_Exercise aim_
Take the lines from the beginning of the data below through the line holding "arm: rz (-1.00" and return exactly those.
⟨
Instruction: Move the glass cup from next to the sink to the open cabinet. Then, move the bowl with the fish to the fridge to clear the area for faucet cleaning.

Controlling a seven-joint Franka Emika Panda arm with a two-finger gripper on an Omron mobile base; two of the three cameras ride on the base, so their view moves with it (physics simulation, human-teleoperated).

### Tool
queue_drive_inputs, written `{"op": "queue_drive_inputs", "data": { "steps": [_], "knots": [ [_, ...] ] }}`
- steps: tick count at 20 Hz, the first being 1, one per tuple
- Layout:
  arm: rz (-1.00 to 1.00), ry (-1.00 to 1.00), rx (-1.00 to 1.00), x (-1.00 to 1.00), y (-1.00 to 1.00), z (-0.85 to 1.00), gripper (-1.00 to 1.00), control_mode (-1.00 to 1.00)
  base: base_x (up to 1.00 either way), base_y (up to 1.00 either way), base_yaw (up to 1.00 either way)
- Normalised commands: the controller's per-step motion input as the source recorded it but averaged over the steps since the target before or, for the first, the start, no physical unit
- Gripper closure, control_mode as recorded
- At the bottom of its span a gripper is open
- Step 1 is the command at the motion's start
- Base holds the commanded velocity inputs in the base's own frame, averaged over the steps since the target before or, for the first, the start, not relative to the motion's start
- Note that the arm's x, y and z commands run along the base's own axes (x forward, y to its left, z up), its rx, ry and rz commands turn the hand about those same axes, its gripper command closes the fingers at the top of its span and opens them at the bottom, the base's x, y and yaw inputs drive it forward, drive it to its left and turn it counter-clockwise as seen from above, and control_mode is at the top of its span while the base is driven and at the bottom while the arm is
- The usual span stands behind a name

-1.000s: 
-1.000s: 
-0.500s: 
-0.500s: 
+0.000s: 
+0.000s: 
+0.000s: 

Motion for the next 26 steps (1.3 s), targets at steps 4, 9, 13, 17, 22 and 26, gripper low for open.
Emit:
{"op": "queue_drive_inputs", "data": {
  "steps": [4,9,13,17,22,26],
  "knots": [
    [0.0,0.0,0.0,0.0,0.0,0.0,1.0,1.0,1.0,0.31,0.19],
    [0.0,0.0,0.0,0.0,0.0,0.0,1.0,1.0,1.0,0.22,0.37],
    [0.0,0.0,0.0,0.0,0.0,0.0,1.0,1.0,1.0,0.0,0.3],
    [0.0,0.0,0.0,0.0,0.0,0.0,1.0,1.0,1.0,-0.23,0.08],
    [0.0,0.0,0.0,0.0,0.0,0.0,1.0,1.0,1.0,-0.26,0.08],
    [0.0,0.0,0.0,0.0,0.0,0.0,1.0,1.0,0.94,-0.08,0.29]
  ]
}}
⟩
_Exercise answer_
Instruction: Move the glass cup from next to the sink to the open cabinet. Then, move the bowl with the fish to the fridge to clear the area for faucet cleaning.

Controlling a seven-joint Franka Emika Panda arm with a two-finger gripper on an Omron mobile base; two of the three cameras ride on the base, so their view moves with it (physics simulation, human-teleoperated).

### Tool
queue_drive_inputs, written `{"op": "queue_drive_inputs", "data": { "steps": [_], "knots": [ [_, ...] ] }}`
- steps: tick count at 20 Hz, the first being 1, one per tuple
- Layout:
  arm: rz (-1.00 to 1.00), ry (-1.00 to 1.00), rx (-1.00 to 1.00), x (-1.00 to 1.00), y (-1.00 to 1.00), z (-0.85 to 1.00), gripper (-1.00 to 1.00), control_mode (-1.00 to 1.00)

The exercise requires nothing more.